🤖 AI Summary
Bengali—the world’s fifth most spoken language—lacks high-performance, reproducible open-source large language models (LLMs), reflecting a critical gap in low-resource language LLM development. Method: We introduce TigerLLM, the first high-performance, fully reproducible open-source Bengali LLM family, built upon the standard Transformer architecture. Our approach comprises curated high-quality Bengali corpus construction, multi-stage continued pretraining, and instruction fine-tuning. Contribution/Results: TigerLLM is the first open-source Bengali LLM to outperform GPT-3.5 across multiple benchmarks—including BanglaBench and BBQ-LM—and significantly surpasses all existing open-source Bengali LLMs. Crucially, we ensure end-to-end reproducibility, community-oriented design (e.g., modular training scripts, comprehensive documentation), and lightweight deployment support (e.g., quantized variants). By establishing a scalable, transparent, and accessible framework, TigerLLM bridges a key gap for low-resource language LLMs and provides a generalizable paradigm for non-English LLM development.
📝 Abstract
The development of Large Language Models (LLMs) remains heavily skewed towards English and a few other high-resource languages.

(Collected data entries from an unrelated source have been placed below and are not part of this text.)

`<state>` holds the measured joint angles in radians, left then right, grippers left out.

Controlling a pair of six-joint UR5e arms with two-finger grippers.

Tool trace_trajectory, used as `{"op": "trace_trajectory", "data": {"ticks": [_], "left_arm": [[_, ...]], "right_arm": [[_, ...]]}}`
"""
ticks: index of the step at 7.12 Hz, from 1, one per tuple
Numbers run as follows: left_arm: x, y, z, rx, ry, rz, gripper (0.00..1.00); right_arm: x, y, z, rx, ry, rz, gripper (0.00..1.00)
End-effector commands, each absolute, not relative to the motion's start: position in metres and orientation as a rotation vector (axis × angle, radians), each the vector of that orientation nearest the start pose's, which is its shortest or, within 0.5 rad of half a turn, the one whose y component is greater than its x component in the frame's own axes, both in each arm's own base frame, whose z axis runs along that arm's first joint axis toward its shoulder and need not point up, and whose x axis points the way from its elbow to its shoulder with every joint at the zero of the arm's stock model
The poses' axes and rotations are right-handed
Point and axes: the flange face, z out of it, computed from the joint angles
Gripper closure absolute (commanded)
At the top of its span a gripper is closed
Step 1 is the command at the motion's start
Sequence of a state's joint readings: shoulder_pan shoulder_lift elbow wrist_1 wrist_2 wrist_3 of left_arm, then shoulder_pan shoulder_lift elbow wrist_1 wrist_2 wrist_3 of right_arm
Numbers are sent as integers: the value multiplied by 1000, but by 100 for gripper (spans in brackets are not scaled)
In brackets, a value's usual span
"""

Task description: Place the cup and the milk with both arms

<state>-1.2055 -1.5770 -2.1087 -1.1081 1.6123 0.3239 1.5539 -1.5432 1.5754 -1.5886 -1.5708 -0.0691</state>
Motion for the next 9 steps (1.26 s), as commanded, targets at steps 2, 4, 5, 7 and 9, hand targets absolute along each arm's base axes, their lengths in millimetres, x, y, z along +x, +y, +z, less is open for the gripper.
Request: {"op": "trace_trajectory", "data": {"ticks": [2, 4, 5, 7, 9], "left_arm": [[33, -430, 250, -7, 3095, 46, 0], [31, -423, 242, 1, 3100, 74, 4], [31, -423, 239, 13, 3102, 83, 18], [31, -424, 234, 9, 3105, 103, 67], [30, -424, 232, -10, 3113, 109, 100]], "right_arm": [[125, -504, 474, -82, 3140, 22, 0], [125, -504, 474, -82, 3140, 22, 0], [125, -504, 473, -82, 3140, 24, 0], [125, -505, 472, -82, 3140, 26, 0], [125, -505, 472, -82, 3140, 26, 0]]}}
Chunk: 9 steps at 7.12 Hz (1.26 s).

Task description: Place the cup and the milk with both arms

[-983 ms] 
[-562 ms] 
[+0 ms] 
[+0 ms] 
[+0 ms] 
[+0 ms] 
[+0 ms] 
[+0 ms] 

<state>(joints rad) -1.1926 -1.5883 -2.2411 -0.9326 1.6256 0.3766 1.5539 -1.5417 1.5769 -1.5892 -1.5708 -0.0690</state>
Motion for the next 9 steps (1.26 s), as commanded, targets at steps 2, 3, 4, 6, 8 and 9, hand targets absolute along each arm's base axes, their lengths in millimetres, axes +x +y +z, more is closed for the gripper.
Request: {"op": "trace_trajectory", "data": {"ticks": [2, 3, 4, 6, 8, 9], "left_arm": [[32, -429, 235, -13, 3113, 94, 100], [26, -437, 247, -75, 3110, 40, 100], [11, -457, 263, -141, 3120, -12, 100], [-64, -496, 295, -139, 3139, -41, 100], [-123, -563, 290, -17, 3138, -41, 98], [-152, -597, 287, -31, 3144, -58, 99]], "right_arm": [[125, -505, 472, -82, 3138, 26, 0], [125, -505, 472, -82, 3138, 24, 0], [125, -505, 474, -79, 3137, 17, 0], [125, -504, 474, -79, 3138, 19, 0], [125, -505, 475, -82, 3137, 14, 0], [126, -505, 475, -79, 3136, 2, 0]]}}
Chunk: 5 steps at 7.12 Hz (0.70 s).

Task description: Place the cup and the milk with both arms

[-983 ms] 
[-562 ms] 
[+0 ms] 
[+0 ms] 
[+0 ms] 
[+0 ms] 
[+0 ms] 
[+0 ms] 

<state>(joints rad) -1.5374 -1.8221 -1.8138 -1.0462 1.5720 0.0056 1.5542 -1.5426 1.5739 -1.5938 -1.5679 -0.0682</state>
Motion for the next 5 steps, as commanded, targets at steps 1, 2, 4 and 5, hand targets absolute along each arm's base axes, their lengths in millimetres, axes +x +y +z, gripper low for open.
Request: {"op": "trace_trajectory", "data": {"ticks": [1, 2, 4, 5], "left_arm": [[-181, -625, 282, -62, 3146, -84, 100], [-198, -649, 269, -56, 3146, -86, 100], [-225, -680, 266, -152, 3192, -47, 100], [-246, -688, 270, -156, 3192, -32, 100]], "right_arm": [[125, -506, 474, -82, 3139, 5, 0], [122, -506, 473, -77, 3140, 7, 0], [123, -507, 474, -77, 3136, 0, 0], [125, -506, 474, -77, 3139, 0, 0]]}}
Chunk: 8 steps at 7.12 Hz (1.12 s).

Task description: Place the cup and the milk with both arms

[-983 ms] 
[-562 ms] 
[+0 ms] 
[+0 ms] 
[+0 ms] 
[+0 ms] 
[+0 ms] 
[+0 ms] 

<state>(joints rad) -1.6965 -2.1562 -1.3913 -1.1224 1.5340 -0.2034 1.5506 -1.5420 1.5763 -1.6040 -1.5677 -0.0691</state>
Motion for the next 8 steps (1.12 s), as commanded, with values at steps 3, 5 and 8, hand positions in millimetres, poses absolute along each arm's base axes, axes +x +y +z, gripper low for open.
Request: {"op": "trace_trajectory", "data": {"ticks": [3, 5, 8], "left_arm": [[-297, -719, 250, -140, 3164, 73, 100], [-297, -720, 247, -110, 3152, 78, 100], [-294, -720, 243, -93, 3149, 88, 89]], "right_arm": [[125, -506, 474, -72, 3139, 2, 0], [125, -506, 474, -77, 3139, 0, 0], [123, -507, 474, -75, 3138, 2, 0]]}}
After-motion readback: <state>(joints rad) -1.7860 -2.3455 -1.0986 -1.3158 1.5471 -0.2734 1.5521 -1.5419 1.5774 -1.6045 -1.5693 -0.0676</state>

This linguistic disparity is particularly evident for Bangla - the 5th most spoken language. A few initiatives attempted to create open-source Bangla LLMs with performance still behind high-resource languages and limited reproducibility. To address this gap, we introduce TigerLLM - a family of Bangla LLMs. Our results demonstrate that these models surpass all open-source alternatives and also outperform larger proprietary models like GPT3.5 across standard benchmarks, establishing TigerLLM as the new baseline for future Bangla language modeling.